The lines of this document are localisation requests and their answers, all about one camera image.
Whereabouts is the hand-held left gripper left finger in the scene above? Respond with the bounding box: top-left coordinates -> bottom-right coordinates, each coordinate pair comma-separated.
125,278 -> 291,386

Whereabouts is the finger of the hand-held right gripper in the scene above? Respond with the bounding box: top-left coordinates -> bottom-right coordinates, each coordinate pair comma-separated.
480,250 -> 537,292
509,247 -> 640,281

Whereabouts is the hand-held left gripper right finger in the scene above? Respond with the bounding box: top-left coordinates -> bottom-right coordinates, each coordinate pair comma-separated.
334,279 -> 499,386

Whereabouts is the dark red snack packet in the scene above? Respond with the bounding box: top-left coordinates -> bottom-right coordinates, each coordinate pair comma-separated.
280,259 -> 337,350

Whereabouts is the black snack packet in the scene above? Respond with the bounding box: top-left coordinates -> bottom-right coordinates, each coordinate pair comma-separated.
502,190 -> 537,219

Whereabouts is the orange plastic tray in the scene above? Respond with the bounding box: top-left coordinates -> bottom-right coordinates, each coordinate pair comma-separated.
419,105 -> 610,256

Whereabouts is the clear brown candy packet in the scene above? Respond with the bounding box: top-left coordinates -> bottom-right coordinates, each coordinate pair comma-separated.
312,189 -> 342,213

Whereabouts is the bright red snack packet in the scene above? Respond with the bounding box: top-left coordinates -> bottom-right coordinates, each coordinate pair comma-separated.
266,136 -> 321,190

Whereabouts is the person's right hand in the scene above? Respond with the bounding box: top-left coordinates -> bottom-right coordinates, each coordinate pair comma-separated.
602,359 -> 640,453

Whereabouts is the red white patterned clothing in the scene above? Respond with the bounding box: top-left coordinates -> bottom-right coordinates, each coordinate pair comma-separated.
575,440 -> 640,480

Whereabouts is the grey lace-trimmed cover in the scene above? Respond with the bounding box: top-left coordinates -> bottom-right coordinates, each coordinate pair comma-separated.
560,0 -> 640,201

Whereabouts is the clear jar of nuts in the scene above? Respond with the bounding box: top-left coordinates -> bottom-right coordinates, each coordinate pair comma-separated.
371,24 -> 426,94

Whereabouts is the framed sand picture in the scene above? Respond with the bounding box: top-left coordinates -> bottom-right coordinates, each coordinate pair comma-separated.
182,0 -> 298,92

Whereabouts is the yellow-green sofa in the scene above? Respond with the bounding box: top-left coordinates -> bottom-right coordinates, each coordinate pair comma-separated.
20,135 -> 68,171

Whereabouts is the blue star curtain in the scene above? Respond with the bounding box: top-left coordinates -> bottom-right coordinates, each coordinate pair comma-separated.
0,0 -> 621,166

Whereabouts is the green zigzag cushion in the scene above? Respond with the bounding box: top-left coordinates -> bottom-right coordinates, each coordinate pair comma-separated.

________

Please give the listing above once more, word for word.

The lines of this document are localisation requests and their answers, all about one camera image.
Whereabouts is the hand-held left gripper left finger in the scene above? Respond with the bounding box: top-left coordinates -> bottom-right coordinates, each coordinate pair comma-separated.
125,278 -> 291,386

Whereabouts is the finger of the hand-held right gripper in the scene above? Respond with the bounding box: top-left coordinates -> bottom-right coordinates, each coordinate pair comma-separated.
480,250 -> 537,292
509,247 -> 640,281

Whereabouts is the hand-held left gripper right finger in the scene above? Respond with the bounding box: top-left coordinates -> bottom-right coordinates, each coordinate pair comma-separated.
334,279 -> 499,386

Whereabouts is the dark red snack packet in the scene above? Respond with the bounding box: top-left coordinates -> bottom-right coordinates, each coordinate pair comma-separated.
280,259 -> 337,350

Whereabouts is the black snack packet in the scene above? Respond with the bounding box: top-left coordinates -> bottom-right coordinates, each coordinate pair comma-separated.
502,190 -> 537,219

Whereabouts is the orange plastic tray in the scene above? Respond with the bounding box: top-left coordinates -> bottom-right coordinates, each coordinate pair comma-separated.
419,105 -> 610,256

Whereabouts is the clear brown candy packet in the scene above? Respond with the bounding box: top-left coordinates -> bottom-right coordinates, each coordinate pair comma-separated.
312,189 -> 342,213

Whereabouts is the bright red snack packet in the scene above? Respond with the bounding box: top-left coordinates -> bottom-right coordinates, each coordinate pair comma-separated.
266,136 -> 321,190

Whereabouts is the person's right hand in the scene above? Respond with the bounding box: top-left coordinates -> bottom-right coordinates, each coordinate pair comma-separated.
602,359 -> 640,453

Whereabouts is the red white patterned clothing in the scene above? Respond with the bounding box: top-left coordinates -> bottom-right coordinates, each coordinate pair comma-separated.
575,440 -> 640,480

Whereabouts is the grey lace-trimmed cover in the scene above? Respond with the bounding box: top-left coordinates -> bottom-right coordinates, each coordinate pair comma-separated.
560,0 -> 640,201

Whereabouts is the clear jar of nuts in the scene above? Respond with the bounding box: top-left coordinates -> bottom-right coordinates, each coordinate pair comma-separated.
371,24 -> 426,94

Whereabouts is the framed sand picture in the scene above? Respond with the bounding box: top-left coordinates -> bottom-right coordinates, each coordinate pair comma-separated.
182,0 -> 298,92

Whereabouts is the yellow-green sofa in the scene above? Respond with the bounding box: top-left coordinates -> bottom-right coordinates, each coordinate pair comma-separated.
20,135 -> 68,171

Whereabouts is the blue star curtain in the scene above? Respond with the bounding box: top-left coordinates -> bottom-right coordinates, each coordinate pair comma-separated.
0,0 -> 621,166

Whereabouts is the green zigzag cushion in the scene above? Respond with the bounding box: top-left coordinates -> bottom-right coordinates, each coordinate pair comma-separated.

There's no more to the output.